Simulation / Modeling / Design

Dynamic Control Flow in CUDA Graphs with Conditional Nodes

Post updated on February 3, 2025 with details about CUDA 12.8.

CUDA Graphs can provide a significant performance increase, as the driver is able to optimize execution using the complete description of tasks and dependencies. Graphs provide incredible benefits for static workflows where the overhead of graph creation can be amortized over many successive launches.

However, nearly all problems involve some form of decision-making, which can require splitting up graphs and returning control to the CPU to decide which work to launch next.
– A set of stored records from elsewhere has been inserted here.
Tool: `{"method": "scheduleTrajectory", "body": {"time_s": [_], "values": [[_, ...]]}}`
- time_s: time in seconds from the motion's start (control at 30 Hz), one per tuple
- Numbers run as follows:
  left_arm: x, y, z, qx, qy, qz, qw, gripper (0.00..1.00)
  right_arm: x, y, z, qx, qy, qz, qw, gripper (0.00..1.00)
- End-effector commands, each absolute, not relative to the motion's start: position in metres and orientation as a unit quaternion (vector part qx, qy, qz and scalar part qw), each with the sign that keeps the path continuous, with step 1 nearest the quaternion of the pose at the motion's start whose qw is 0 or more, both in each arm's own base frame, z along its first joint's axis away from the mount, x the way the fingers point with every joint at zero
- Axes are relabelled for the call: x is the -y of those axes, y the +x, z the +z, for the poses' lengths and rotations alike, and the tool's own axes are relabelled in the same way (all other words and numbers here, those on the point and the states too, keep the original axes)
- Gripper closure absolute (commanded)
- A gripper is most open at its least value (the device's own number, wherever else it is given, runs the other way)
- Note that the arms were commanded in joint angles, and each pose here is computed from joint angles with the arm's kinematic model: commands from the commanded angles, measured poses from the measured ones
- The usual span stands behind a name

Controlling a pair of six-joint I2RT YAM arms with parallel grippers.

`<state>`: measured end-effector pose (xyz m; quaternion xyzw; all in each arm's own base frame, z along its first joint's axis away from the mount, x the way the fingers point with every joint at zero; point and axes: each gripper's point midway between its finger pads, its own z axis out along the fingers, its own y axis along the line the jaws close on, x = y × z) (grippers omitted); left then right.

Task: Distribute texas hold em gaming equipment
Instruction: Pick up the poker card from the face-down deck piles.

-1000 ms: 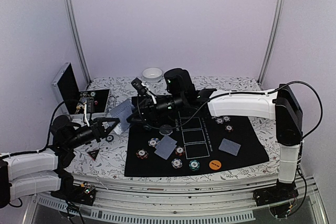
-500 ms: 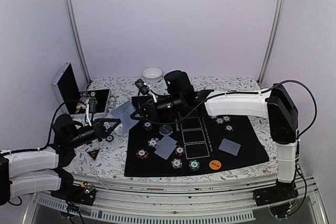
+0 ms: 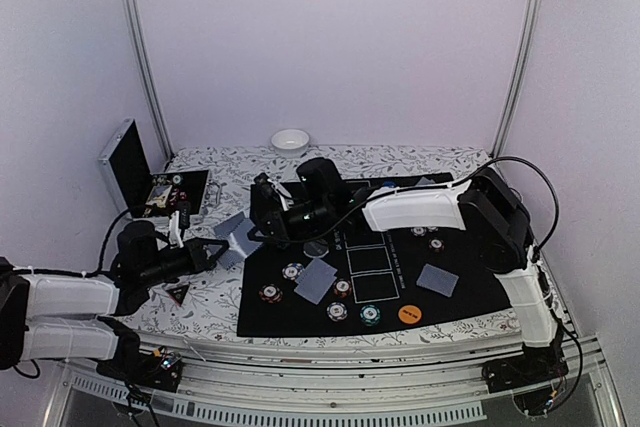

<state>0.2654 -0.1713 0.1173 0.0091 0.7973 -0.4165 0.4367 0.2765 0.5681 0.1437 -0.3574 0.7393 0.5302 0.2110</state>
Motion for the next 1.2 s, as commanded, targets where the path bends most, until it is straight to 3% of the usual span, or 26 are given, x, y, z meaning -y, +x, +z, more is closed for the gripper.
{"method": "scheduleTrajectory", "body": {"time_s": [0.0, 0.43, 1.17], "values": [[0.159, 0.266, 0.083, -0.826, -0.029, -0.393, 0.403, 1.0, -0.584, 0.29, 0.115, -0.757, -0.329, 0.525, 0.207, 0.98], [0.143, 0.265, 0.036, -0.858, -0.054, -0.363, 0.36, 1.0, -0.584, 0.309, 0.095, -0.78, -0.303, 0.498, 0.227, 0.98], [0.141, 0.265, 0.02, -0.868, -0.057, -0.361, 0.336, 0.84, -0.566, 0.334, 0.112, -0.785, -0.29, 0.478, 0.266, 0.98]]}}
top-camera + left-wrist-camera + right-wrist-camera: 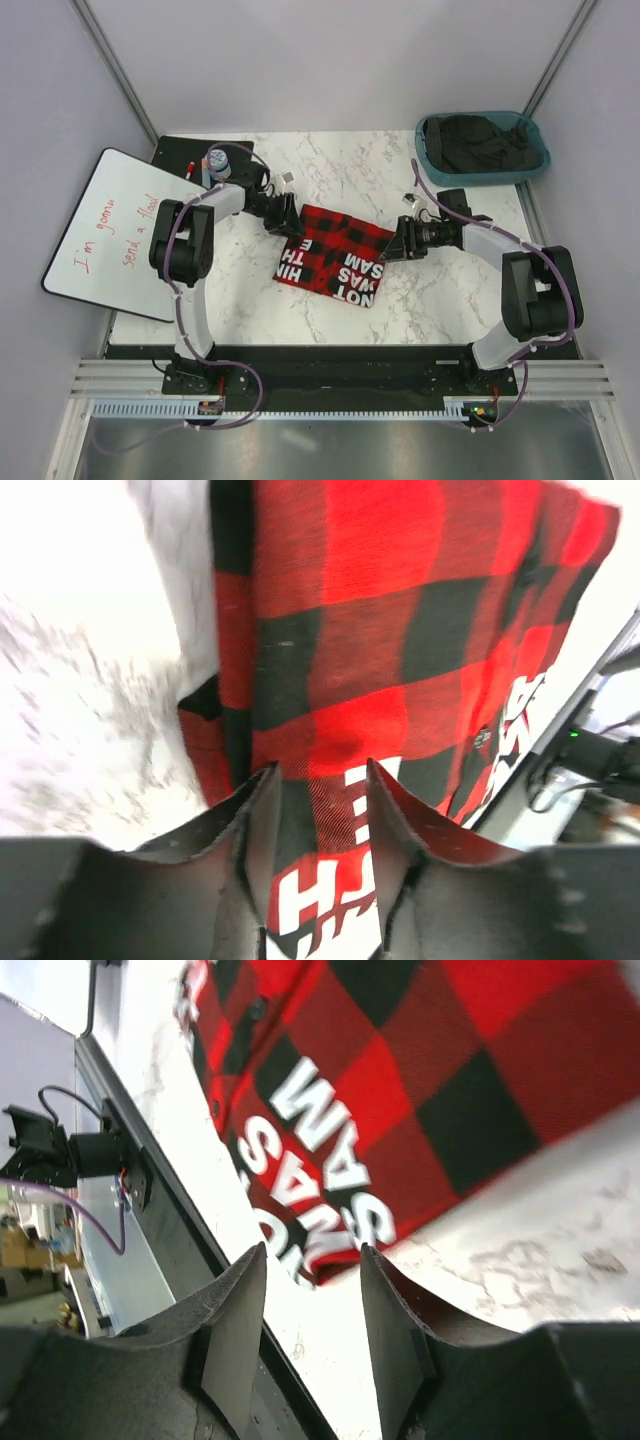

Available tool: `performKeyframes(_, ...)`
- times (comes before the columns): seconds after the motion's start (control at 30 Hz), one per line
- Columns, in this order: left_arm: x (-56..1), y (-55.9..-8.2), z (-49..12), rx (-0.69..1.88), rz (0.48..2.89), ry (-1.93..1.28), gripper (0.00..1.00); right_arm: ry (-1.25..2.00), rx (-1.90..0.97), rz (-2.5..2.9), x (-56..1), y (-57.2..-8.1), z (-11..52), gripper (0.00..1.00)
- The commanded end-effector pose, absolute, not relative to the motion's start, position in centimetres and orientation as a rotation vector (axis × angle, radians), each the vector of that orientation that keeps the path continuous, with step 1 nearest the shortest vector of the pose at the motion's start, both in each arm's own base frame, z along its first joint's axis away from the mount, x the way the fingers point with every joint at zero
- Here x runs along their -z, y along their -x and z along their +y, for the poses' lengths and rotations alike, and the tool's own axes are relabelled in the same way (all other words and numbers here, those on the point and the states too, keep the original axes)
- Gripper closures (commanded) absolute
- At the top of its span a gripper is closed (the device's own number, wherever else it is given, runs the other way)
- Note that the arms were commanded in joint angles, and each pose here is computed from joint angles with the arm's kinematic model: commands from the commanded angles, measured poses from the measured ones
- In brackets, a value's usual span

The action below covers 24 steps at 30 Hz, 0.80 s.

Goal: Fold and stack the long sleeve shirts
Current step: Fold the shirt

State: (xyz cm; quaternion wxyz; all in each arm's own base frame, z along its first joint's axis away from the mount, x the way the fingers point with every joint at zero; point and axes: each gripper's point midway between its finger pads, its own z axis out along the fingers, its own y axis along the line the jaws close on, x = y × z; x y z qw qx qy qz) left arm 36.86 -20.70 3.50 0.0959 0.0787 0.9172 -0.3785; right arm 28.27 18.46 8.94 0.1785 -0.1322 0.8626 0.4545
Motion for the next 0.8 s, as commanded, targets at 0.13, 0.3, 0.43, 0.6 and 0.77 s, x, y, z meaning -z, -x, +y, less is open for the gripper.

Breaking up the work like this compromises CUDA’s ability to make optimizations, ties up CPU resources, and adds overhead with each graph launch.

In CUDA 12.8, which supports the NVIDIA Blackwell architecture, CUDA Graphs supports conditional nodes, which enable the conditional or repeated execution of portions of a graph without returning control to the CPU. This frees up CPU resources, enabling many more workflows to be represented in a single graph.

Conditional nodes

In CUDA 12.4 conditional nodes came in two flavors:

  • IF nodes: the body is executed once each time the node is evaluated if the condition value is true.
  • WHILE nodes: the body is executed repeatedly when the node is evaluated as long as the condition value is true.

Starting in CUDA 12.8, two more conditional node types are supported:

  • IF nodes: support an optional second graph which is executed once each time the node is evaluated if the condition value is false.  This allows a single conditional node to function as an IF/ELSE node.  
  • SWITCH nodes: the conditional node can contain n graphs. The nth graph is executed once each time the node is evaluated if the condition value is n. If the condition value is greater or equal to n, no graph is executed when the node is evaluated.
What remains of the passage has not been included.